Monday, April 23, 2012

Not What I Imagined


Whenever we travel, there always seems to be at least one nude beach somewhere along our journey. Like most people, and by most people I mean most men, I’m often a little intrigued about a visit to the naked shoreline.  However, the reality of a nude beach never lives up to the fantasy.  In my imagination, a nude beach is packed with hard bodied, athletic young women, skin glistening with suntan oil, playing volleyball in a wild Playboy mansion party atmosphere. In reality, the sand is strewn with bloated, lethargic, refugees from a cruise ship buffet who look like they fell overboard and washed ashore, sunburned in areas that were never meant to see the light of day, their body parts having long ago surrendered to gravity.  Nearly all who are naked should be clothed and, in some cases, tented.
During our last cruise to the Caribbean, we met a couple aboard the ship who invited us to Orient Beach, St.
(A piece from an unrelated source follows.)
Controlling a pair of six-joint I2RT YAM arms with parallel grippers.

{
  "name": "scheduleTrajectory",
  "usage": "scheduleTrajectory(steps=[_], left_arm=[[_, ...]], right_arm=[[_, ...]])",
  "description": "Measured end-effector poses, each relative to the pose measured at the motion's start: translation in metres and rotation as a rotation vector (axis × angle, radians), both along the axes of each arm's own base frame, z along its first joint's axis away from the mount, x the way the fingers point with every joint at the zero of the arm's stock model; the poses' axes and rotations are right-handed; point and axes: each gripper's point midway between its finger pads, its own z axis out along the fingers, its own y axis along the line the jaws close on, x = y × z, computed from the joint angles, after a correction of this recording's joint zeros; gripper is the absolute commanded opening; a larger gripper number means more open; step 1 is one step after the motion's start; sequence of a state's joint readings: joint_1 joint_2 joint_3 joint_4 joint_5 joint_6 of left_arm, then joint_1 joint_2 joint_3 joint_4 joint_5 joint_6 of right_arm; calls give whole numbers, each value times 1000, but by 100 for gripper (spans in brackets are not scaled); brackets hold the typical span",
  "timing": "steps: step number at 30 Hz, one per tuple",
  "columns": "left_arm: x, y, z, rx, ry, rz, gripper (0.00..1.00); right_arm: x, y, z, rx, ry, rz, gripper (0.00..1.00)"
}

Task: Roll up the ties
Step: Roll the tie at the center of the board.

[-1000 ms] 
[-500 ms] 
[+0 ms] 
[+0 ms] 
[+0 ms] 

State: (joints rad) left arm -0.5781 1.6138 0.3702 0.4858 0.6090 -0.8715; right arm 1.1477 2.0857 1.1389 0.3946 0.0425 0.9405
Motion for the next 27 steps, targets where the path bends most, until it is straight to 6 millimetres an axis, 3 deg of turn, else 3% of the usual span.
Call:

Maarten’s famous nude bathing spot.  Kellie pegged them as swingers on the prowl for an exchange and she declined their offer. When we found ourselves on St. Maarten again during our current trip, Kellie wanted to make a stop at the notorious landmark. 
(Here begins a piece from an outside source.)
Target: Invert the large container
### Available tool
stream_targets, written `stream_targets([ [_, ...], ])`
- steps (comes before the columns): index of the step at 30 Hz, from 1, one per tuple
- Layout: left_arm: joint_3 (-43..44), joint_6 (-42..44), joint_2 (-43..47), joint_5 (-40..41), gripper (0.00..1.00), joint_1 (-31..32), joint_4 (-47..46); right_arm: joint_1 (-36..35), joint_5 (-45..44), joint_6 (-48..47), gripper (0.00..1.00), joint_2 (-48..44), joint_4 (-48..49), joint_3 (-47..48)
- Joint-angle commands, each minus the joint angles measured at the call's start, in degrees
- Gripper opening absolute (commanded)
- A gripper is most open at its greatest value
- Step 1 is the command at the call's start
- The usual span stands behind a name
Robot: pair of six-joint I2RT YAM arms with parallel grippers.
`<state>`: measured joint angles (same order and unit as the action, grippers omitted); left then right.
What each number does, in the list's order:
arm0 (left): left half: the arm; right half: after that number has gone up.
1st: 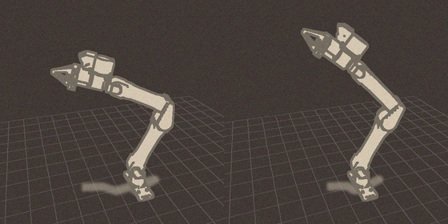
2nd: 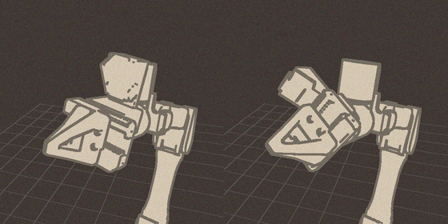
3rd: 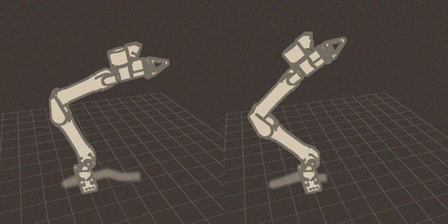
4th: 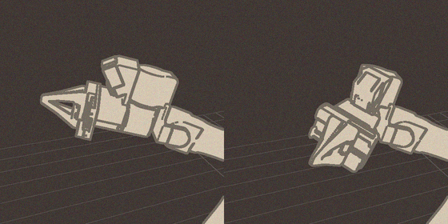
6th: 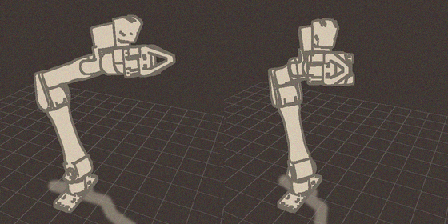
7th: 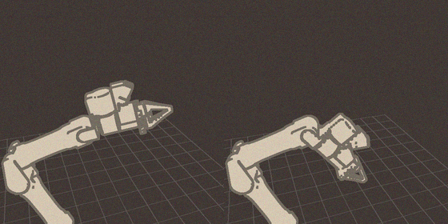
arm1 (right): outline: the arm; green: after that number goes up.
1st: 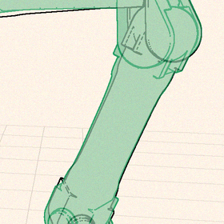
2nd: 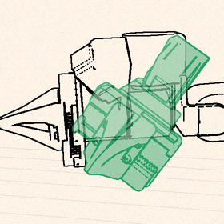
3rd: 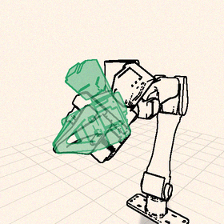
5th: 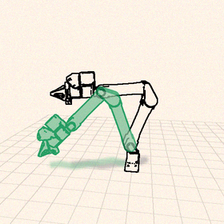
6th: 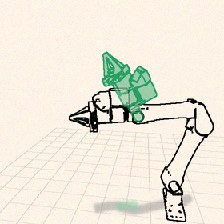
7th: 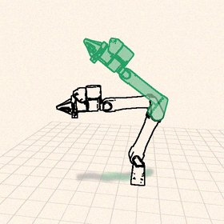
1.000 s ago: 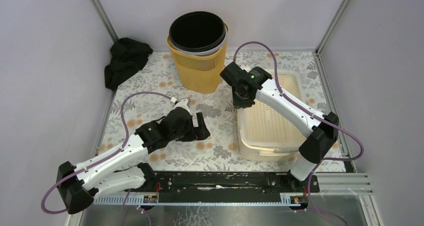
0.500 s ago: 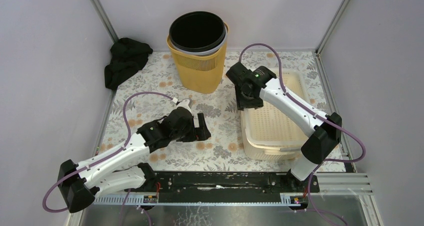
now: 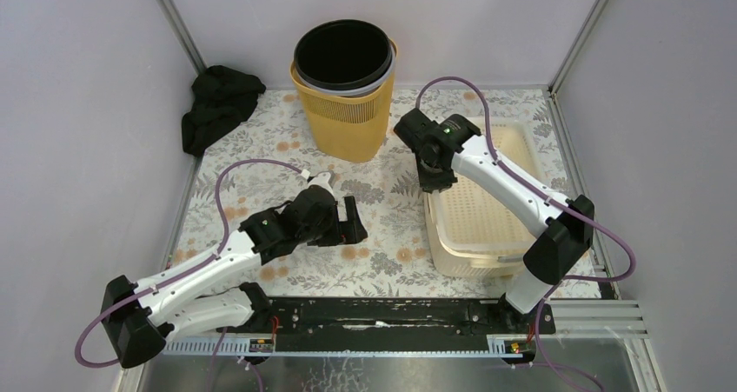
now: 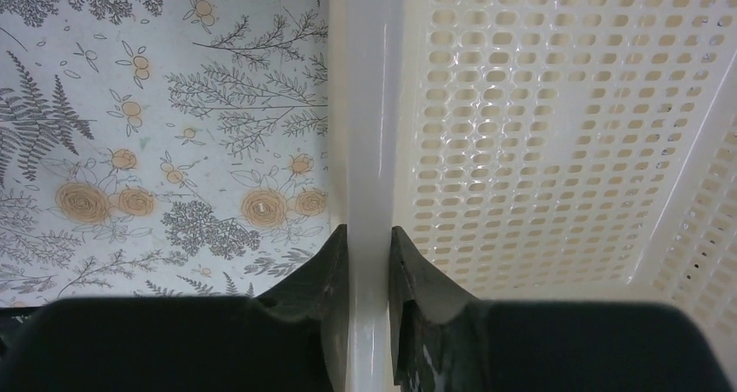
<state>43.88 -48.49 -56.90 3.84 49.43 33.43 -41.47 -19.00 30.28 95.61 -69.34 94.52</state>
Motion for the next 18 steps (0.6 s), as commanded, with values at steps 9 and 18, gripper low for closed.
stream_targets([
  [9, -0.1, 0.6, -0.9, -0.8, 1.00, -0.3, -2.9, 0.2, -10.0, -1.3, 0.00, -0.6, -10.6, 12.4],
  [18, -0.1, 0.8, -1.0, -0.6, 1.00, -0.2, -3.0, 0.1, -12.7, -2.3, 0.00, 0.3, -14.7, 23.9],
])
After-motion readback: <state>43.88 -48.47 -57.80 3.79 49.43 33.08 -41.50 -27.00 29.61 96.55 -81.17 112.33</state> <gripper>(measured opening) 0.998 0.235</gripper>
We rented a car so that we could circumnavigate the island at our own pace, and the five dollars we paid to rent a GPS ensured marital harmony as we explored the island.  Orient Beach was our second stop of the day.  We parked in a mud filled lot behind a contiguous line of shacks that housed various bars, restaurants and tourist shops. Slipping through a narrow alley between two shanties, we found ourselves smack in the middle of the clothed end of the beach.  Orient Beach is not all nude, half the beach looks like a typical European seascape, densely packed with lounge chairs and multicolored umbrellas, leaving little sand to walk on except at the water’s edge, with everyone suited in appropriate bathing attire.  Walking south along the shore, you come upon a line of rocks in the sand that clearly marks the territorial boundary of the naked ape. 
After strolling the shoreline for about half an hour, Kellie was ready for a walk on the wild side.  
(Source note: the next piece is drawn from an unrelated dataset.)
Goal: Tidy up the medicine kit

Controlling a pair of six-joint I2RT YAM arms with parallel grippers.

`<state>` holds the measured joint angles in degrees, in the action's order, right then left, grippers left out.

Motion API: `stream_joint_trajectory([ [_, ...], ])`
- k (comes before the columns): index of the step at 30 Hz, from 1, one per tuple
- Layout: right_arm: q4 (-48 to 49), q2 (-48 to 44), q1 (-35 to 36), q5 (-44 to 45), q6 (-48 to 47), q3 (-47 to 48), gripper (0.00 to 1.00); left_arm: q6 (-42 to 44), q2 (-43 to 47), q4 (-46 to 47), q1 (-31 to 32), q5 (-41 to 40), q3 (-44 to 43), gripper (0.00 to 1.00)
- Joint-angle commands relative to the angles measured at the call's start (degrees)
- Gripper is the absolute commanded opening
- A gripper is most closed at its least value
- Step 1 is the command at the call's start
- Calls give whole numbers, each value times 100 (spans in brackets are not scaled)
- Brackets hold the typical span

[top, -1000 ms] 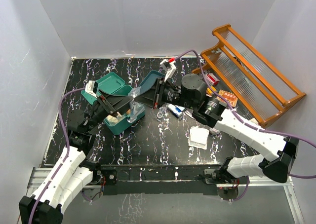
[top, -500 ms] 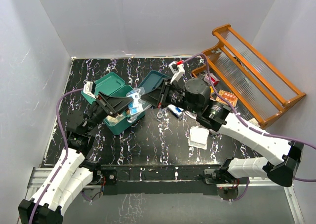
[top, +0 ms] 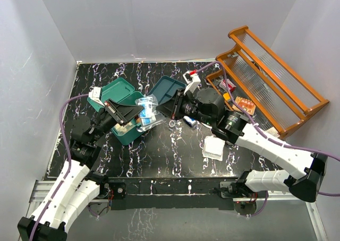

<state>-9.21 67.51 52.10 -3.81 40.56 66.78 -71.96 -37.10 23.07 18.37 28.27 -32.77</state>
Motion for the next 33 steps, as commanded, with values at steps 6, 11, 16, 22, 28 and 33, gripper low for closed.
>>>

“Do you really want to visit the nude end?” I asked her.
“We’re here now and it’s on my list, so I feel like I have to go,” Kellie responded.
So we continued on towards the boarder. Close to the boundary, three of the leviathans overcame their urge to lie motionless and stood up, apparently getting ready to cool their parched, red, wrinkled skin in the sea.  We were still 50 feet from their territory when Kellie spied a large white butt crack and a pair of winkies fluttering in the breeze. With her right index finger, Kellie made a large, invisible checkmark and announced, “Check!  I’ve seen enough; we can go now.”
Men are visual creatures, women much less so.  Kellie had no preconceived mental picture of what she expected to see, but she had a very clear picture of what she didn’t want to see – naked old men waving their winkies around like handkerchiefs.  I asked Kellie why she wanted to go to a nude beach if she didn’t want to see naked people.  She said she had to check it off her list. If Kellie is willing to do something just because it’s on her list, then I want to know where it’s hidden; I have a few items I’d like to add to it.